大帽子满天飞,该注意的还是要注意点儿,别一个不留神叫哪个丧良心的就给举报了。
趁着天光大亮的赶紧帮手,帮完手就赶紧地各回各家。
今儿可是我和连山哥的洞房花烛夜呢,良辰美景好时候的,谁有功夫跟你们絮叨?”
为了逃避大哥二哥和二嫂的碎碎念,淑珍也是拼了。
她这最后一句落地,全场震撼,简直惊掉了一地的眼珠子啊!
刘守仁和刘守义哥俩双双尴尬脸,有心想解释两句自家妹子平日里不是这样儿的,又怕本来一句口误的事儿之为他们的解释而越发的火上浇油。

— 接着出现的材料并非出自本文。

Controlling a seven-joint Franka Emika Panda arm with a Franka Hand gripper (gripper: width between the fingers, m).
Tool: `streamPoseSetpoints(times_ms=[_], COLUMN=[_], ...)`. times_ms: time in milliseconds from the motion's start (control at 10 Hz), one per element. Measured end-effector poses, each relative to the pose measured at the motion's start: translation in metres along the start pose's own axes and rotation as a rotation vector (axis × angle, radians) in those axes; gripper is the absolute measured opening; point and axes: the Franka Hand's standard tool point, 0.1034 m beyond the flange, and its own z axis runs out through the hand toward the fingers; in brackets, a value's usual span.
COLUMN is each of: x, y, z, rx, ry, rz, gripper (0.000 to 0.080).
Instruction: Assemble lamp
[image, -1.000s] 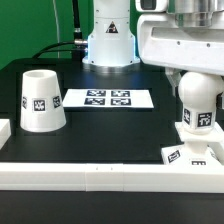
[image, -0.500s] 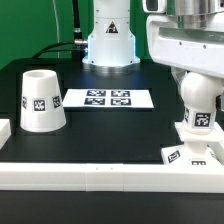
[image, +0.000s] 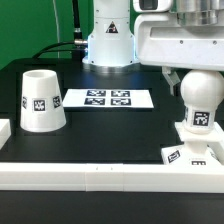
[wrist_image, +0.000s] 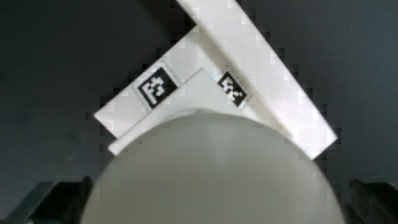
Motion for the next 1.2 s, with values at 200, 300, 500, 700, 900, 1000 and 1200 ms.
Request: streamPoseSetpoints(times_ms=[200, 300, 500, 700, 900, 1000, 1200], x=[0.0007, 0.0004, 0.0005, 0.0003, -0.002, -0.0017, 0.0015], y=[-0.0008, -0.0002, 0.0001, 0.0, -0.0025, -0.0029, -0.0012], z=[-0.0051, -0.0035, -0.0032, -0.0032, -0.0035, -0.0037, -0.005], rx=[0.003, 0.002, 0.001, -0.009, -0.057, -0.072, -0.105], ry=[0.002, 0.001, 0.001, 0.004, 0.019, 0.022, 0.019], rz=[-0.166, -0.238, -0.361, -0.54, -0.787, -0.912, -1.195], gripper=[0.0699, 0.0699, 0.0699, 0.0699, 0.0699, 0.0699, 0.0699])
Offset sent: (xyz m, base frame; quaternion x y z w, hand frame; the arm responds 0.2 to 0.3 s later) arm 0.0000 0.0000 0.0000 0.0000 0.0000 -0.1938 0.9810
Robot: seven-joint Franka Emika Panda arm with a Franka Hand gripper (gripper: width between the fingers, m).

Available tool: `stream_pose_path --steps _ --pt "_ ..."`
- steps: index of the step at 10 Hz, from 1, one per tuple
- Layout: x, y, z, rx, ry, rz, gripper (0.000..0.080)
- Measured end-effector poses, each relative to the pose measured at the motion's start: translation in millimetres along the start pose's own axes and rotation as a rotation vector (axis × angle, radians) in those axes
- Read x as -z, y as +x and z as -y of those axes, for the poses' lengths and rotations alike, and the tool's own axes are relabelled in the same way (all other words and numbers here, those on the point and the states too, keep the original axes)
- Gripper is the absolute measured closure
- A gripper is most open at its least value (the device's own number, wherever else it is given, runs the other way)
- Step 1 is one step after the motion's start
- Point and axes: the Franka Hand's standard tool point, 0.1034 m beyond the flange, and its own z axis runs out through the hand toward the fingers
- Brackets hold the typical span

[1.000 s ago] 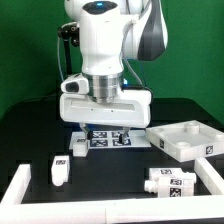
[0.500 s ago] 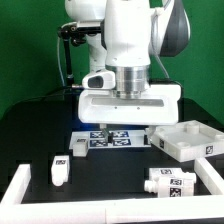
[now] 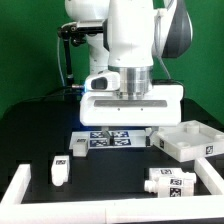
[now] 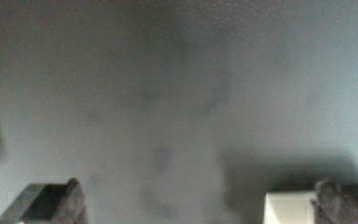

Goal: Assemble one leg

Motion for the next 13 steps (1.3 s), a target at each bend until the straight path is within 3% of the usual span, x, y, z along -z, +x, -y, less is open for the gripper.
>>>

苏红英急的直搓手,恨不得这就把小姑子给提溜出去狠狠教育一顿。新媳妇家家的矜持啥的还在后头,最主要她现在怀胎还不足仨月,再咋地也得记着不能冲动坏事儿!
连月、连海和邱芳不约而同地猛掏了掏耳朵,严重怀疑最近太忙太乱,以至于这听力都出问题了。
就是自诩定力不错的宁建设,也是费了好大的劲儿才把到了嗓子眼的讨打那句:‘我去的,这二嫁的媳妇就是比头茬的小闺女彪悍。无他,见过的世面多啊!’给生生咽了下去。尽量做云淡风轻啥也没听着的样子笑问:“嫂子还懂得医理?”
后知后觉自己到底是闹了个多大乌龙的淑珍红着脸点头:“早年家里藏书多,我又是个爱写爱看的。拉拉杂杂的,倒是翻看了点《本草纲目》、《药鉴》之类。说懂医理完全谈不上,倒是记住了些个草药的功效。